The listing below should be printed in full and exactly, apart from its images.

═══

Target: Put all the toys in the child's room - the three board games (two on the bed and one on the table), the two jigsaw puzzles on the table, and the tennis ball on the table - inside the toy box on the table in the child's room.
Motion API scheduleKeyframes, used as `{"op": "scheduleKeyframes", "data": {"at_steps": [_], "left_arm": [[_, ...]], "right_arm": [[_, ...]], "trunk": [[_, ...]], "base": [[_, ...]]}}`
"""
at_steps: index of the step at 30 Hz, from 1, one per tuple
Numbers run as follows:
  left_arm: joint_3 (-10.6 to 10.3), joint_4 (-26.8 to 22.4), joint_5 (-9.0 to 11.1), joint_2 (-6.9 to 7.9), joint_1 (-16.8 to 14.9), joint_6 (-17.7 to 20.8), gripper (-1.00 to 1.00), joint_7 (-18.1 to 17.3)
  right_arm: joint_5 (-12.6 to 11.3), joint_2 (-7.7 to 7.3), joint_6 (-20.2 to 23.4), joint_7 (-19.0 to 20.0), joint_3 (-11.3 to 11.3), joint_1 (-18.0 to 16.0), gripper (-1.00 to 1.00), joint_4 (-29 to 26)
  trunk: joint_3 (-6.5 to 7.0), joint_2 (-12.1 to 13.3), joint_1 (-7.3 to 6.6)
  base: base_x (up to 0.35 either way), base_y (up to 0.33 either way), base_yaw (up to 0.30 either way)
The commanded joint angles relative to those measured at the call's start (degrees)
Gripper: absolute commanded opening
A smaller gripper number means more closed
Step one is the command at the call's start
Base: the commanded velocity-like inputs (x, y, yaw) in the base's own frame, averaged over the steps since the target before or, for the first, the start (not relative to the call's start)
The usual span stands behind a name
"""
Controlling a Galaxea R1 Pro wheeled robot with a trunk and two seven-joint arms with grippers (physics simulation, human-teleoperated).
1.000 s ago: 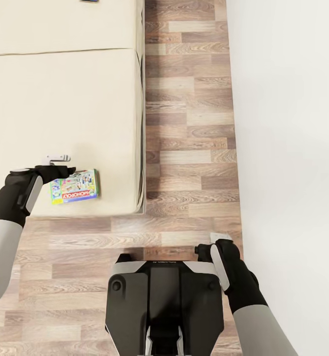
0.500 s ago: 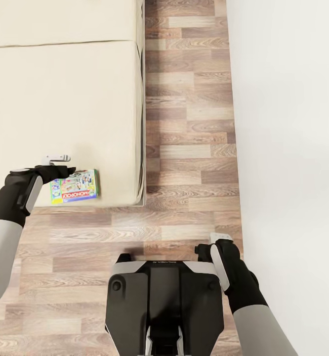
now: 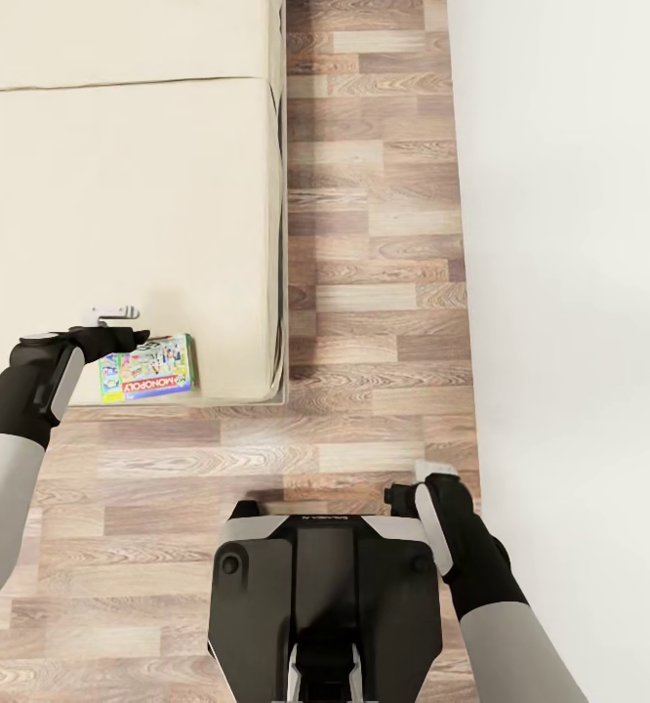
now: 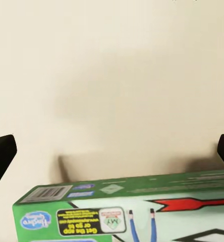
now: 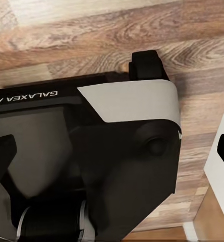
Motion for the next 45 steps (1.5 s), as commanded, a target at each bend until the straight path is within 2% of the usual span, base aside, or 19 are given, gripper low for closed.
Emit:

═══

## Task response:
Target: Put all the toys in the child's room - the three board games (two on the bed and one on the table), the two jigsaw puzzles on the table, and the tennis ball on the table - inside the toy box on the table in the child's room.
Motion API scheduleKeyframes, used as `{"op": "scheduleKeyframes", "data": {"at_steps": [_], "left_arm": [[_, ...]], "right_arm": [[_, ...]], "trunk": [[_, ...]], "base": [[_, ...]]}}`
"""
at_steps: index of the step at 30 Hz, from 1, one per tuple
Numbers run as follows:
  left_arm: joint_3 (-10.6 to 10.3), joint_4 (-26.8 to 22.4), joint_5 (-9.0 to 11.1), joint_2 (-6.9 to 7.9), joint_1 (-16.8 to 14.9), joint_6 (-17.7 to 20.8), gripper (-1.00 to 1.00), joint_7 (-18.1 to 17.3)
  right_arm: joint_5 (-12.6 to 11.3), joint_2 (-7.7 to 7.3), joint_6 (-20.2 to 23.4), joint_7 (-19.0 to 20.0), joint_3 (-11.3 to 11.3), joint_1 (-18.0 to 16.0), gripper (-1.00 to 1.00), joint_4 (-29 to 26)
  trunk: joint_3 (-6.5 to 7.0), joint_2 (-12.1 to 13.3), joint_1 (-7.3 to 6.6)
  base: base_x (up to 0.35 either way), base_y (up to 0.33 either way), base_yaw (up to 0.30 either way)
The commanded joint angles relative to those measured at the call's start (degrees)
Gripper: absolute commanded opening
A smaller gripper number means more closed
Step one is the command at the call's start
Base: the commanded velocity-like inputs (x, y, yaw) in the base's own frame, averaged over the steps since the target before or, for the first, the start (not relative to the call's start)
The usual span stands behind a name
"""
Controlling a Galaxea R1 Pro wheeled robot with a trunk and two seven-joint arms with grippers (physics simulation, human-teleoperated).
1.000 s ago: 
0.500 s ago: 
now: 
now: 
now: 
Motion for the next 45 steps (1.5 s), as commanded, a target at each bend until the straight path is within 2% of the usual span, base aside, or 19 are given, gripper low for closed.
Emit:

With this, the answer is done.